Keep only those lines of the records that include the string "According".

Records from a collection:
+++
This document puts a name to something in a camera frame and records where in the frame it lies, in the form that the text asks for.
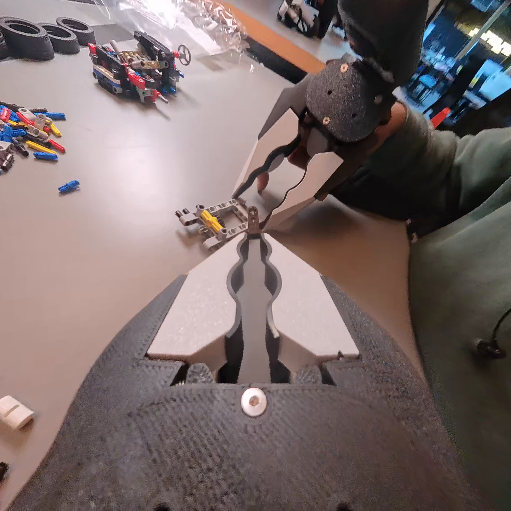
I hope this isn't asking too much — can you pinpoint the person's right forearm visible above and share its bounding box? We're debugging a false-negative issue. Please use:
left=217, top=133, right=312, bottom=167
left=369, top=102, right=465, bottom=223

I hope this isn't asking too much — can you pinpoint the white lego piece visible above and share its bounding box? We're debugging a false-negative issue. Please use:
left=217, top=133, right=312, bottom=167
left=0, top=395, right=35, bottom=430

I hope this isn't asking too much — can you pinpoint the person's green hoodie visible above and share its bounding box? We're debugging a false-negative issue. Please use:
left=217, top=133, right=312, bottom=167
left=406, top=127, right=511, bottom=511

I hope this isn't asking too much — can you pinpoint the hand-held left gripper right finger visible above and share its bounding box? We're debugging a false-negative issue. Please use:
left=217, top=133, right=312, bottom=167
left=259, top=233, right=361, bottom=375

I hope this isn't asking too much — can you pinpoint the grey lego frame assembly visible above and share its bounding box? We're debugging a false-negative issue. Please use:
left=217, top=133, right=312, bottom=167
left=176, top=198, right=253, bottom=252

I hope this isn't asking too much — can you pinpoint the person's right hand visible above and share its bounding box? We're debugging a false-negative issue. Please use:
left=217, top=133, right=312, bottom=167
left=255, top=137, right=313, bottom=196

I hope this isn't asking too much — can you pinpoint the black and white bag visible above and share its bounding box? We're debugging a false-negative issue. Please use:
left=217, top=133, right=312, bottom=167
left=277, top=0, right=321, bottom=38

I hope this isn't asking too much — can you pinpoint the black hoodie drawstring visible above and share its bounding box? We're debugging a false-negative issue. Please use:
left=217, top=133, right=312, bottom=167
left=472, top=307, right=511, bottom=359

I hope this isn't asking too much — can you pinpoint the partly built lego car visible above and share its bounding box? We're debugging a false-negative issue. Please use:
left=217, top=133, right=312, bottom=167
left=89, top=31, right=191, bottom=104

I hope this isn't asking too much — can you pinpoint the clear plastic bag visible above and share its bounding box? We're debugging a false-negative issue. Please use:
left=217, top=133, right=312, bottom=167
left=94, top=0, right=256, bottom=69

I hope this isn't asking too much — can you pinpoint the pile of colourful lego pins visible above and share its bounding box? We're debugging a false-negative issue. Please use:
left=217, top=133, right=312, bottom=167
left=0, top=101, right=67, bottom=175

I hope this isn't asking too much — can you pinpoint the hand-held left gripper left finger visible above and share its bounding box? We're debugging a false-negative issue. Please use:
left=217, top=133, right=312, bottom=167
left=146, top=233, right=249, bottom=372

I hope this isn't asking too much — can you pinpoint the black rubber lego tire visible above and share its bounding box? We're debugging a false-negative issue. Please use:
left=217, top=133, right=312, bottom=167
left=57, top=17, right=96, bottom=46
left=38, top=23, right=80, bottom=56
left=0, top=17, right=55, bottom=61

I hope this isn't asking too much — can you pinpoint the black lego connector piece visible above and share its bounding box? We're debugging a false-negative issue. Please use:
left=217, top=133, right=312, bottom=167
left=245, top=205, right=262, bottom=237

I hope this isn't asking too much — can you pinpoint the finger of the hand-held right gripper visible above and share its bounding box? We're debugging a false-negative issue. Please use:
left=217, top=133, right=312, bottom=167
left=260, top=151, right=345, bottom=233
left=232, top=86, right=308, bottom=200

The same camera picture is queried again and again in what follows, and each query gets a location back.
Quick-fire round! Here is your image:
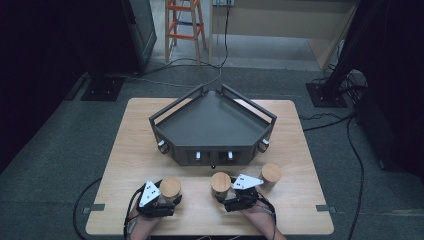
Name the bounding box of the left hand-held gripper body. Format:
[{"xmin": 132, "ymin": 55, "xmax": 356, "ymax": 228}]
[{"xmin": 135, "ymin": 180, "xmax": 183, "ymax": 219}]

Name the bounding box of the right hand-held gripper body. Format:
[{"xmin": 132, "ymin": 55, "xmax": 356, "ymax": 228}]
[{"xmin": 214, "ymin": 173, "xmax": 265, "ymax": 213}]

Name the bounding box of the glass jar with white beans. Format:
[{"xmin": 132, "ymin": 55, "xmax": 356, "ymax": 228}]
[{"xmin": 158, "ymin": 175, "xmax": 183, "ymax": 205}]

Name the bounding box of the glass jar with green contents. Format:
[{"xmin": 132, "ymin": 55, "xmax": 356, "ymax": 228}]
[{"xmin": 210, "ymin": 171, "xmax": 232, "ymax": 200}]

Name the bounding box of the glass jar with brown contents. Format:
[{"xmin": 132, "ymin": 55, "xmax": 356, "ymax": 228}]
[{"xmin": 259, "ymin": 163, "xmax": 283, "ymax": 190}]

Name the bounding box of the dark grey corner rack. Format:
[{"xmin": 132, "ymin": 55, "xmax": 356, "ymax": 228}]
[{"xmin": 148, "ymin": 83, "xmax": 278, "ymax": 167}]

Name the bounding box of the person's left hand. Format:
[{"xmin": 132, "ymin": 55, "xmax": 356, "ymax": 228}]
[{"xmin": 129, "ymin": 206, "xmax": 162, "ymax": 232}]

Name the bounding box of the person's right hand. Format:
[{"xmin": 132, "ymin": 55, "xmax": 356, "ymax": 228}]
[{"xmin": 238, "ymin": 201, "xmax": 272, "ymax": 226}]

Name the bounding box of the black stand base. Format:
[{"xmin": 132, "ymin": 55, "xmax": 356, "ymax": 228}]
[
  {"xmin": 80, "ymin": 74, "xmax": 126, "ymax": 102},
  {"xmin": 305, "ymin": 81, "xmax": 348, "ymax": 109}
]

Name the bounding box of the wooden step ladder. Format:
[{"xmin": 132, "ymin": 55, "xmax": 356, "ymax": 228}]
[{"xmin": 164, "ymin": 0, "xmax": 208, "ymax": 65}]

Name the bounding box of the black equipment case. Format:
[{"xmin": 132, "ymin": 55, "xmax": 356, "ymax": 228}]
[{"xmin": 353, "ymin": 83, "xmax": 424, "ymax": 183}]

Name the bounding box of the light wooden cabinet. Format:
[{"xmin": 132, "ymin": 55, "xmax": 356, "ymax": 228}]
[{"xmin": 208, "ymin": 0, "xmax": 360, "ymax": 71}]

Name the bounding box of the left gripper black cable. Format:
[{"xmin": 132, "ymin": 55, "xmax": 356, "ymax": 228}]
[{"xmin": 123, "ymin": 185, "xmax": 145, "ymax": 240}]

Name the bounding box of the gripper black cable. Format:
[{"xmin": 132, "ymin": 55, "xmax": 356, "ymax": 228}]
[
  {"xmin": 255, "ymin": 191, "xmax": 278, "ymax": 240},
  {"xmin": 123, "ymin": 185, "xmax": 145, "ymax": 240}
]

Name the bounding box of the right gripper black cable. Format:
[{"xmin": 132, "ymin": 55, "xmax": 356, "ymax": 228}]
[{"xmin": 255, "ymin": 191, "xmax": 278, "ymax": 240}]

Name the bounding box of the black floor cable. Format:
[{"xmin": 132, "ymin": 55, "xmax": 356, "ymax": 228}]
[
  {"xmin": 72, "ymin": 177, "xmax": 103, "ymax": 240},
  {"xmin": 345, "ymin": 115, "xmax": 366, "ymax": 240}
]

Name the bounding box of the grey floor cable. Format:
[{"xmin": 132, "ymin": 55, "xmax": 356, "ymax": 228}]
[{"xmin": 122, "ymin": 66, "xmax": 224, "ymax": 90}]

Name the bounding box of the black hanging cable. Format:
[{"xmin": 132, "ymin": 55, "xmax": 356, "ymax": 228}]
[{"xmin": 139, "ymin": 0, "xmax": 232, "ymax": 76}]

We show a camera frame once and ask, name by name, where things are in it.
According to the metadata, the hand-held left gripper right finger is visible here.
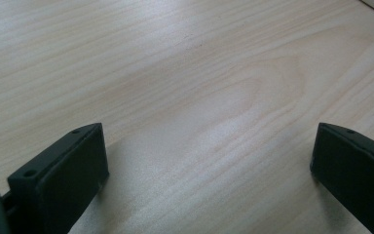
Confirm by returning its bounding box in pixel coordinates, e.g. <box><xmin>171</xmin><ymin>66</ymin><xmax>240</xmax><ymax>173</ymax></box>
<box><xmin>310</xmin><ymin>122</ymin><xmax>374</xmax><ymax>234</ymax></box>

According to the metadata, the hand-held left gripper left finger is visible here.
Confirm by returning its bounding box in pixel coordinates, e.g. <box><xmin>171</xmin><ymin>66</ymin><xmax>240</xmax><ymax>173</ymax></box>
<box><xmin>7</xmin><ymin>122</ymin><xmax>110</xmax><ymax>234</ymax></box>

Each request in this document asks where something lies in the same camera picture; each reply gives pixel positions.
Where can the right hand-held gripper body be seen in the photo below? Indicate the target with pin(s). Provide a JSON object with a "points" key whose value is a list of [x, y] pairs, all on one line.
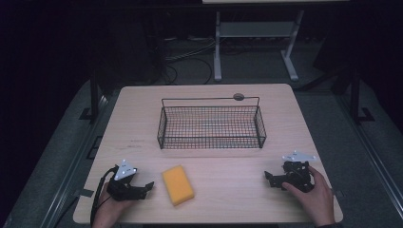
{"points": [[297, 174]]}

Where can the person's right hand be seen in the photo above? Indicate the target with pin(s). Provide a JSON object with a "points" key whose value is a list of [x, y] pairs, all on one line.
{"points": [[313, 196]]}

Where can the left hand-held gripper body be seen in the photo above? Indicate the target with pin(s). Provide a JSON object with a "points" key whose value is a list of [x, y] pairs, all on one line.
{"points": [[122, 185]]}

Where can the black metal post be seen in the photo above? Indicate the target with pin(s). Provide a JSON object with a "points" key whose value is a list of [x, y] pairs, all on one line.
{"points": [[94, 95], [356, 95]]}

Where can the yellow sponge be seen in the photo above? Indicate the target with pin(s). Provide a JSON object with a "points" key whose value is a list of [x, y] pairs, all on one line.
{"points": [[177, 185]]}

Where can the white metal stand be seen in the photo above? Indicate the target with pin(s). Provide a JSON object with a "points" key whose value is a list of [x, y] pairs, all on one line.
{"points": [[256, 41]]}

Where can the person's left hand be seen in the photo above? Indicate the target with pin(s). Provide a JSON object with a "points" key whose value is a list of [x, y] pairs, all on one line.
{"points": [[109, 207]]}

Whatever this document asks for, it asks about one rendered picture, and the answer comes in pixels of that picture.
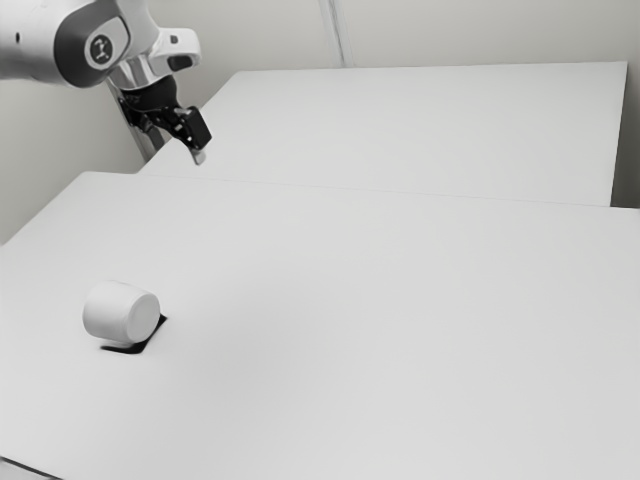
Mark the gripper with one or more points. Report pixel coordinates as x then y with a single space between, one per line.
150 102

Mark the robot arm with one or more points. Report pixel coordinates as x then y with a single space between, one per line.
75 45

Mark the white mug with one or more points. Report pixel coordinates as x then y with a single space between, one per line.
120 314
+++
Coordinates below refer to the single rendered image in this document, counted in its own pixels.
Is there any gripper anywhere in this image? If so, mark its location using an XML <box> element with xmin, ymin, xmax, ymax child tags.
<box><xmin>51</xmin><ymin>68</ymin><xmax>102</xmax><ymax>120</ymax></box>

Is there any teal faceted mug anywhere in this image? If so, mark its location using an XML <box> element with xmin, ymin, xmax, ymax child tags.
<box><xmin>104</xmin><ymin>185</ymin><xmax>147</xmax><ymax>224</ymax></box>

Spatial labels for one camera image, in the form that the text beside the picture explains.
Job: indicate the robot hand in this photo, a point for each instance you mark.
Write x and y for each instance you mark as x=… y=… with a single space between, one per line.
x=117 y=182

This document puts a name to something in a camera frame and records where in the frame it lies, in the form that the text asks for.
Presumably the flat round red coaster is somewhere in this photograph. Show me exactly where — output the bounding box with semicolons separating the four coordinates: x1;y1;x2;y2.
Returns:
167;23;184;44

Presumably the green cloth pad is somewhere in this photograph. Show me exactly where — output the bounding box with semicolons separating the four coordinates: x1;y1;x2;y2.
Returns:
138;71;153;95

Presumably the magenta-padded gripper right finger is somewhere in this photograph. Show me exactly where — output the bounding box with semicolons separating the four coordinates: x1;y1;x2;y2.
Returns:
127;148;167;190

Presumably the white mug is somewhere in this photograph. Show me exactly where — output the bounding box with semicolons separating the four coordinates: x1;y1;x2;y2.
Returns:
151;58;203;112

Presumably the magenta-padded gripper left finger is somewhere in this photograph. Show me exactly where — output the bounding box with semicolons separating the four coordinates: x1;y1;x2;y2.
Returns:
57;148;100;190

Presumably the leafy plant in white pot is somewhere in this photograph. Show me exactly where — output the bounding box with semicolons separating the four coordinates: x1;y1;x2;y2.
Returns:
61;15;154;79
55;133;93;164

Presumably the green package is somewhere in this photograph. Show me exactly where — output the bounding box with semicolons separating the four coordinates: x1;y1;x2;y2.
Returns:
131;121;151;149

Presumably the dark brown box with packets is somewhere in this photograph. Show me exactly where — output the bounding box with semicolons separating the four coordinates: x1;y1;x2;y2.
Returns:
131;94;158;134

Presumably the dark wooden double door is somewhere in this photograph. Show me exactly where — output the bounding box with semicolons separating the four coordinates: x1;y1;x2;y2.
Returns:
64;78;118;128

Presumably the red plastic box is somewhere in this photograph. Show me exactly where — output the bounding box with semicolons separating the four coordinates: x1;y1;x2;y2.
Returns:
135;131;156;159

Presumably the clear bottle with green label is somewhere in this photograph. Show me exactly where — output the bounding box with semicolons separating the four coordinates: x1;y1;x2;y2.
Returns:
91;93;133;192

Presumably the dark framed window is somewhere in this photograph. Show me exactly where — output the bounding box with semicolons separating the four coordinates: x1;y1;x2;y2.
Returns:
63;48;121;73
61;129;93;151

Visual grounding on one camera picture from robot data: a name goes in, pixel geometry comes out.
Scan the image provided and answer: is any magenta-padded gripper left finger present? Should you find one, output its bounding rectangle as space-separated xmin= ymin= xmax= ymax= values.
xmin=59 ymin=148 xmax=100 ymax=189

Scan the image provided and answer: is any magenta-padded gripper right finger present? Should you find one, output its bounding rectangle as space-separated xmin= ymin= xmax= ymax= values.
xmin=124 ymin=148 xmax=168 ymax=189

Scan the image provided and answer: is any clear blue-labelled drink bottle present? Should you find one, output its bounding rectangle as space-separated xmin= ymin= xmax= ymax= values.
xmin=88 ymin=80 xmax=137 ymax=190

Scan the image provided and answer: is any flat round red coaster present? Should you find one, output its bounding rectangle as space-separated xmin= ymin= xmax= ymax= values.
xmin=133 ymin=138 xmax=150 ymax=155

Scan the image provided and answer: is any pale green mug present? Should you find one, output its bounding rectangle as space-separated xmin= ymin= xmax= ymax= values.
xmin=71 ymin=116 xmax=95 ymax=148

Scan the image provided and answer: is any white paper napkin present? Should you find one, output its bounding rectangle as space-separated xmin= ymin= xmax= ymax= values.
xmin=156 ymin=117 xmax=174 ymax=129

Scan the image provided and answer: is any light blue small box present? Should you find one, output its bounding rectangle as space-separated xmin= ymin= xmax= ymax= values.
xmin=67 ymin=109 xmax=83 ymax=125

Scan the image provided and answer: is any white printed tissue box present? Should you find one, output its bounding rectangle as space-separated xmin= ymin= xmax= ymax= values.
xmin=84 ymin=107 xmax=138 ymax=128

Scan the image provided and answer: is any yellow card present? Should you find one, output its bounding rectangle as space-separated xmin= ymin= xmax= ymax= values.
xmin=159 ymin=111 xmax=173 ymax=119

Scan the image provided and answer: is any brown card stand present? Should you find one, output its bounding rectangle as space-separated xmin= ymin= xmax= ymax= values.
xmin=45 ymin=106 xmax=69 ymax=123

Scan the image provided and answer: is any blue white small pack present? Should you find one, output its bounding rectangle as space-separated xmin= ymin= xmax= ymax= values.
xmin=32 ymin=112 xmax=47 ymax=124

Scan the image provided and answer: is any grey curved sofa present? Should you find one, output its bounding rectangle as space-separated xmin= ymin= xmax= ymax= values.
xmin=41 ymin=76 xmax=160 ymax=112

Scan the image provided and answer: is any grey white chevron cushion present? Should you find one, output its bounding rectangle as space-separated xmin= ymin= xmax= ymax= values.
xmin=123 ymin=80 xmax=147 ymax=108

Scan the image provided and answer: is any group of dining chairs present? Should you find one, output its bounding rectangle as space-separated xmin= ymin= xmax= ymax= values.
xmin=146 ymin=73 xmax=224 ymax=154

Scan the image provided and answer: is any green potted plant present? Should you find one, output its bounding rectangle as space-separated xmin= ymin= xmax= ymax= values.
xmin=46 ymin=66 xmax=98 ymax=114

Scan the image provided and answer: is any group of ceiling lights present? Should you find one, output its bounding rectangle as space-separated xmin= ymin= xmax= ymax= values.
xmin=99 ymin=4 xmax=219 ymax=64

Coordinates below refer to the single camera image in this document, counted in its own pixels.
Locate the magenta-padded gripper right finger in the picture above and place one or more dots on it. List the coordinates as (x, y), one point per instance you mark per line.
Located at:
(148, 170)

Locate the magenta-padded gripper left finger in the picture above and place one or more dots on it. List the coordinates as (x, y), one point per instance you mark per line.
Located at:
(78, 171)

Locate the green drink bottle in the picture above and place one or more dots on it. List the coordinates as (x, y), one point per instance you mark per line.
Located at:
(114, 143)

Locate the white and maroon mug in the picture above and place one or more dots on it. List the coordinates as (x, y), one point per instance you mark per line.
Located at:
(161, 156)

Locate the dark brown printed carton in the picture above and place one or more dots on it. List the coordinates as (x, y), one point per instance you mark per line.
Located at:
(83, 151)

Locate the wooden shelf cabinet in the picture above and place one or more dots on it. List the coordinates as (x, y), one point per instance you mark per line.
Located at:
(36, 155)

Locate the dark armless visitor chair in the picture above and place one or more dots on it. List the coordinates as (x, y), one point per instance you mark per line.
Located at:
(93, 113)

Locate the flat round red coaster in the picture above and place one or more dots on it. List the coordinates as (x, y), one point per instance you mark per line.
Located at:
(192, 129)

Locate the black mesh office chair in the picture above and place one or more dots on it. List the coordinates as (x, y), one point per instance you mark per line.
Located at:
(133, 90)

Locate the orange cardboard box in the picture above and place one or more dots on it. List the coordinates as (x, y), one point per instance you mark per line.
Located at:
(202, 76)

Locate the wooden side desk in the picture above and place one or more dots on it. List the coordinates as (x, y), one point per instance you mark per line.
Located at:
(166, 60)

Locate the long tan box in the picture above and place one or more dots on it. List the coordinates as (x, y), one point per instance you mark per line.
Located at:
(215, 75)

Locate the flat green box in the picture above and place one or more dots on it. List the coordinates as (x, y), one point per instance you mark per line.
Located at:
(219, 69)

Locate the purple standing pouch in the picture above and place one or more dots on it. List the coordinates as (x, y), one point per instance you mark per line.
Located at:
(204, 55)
+++
### Solution to this task
According to the metadata, the hand-held left gripper right finger is visible here.
According to the metadata, the hand-held left gripper left finger is visible here.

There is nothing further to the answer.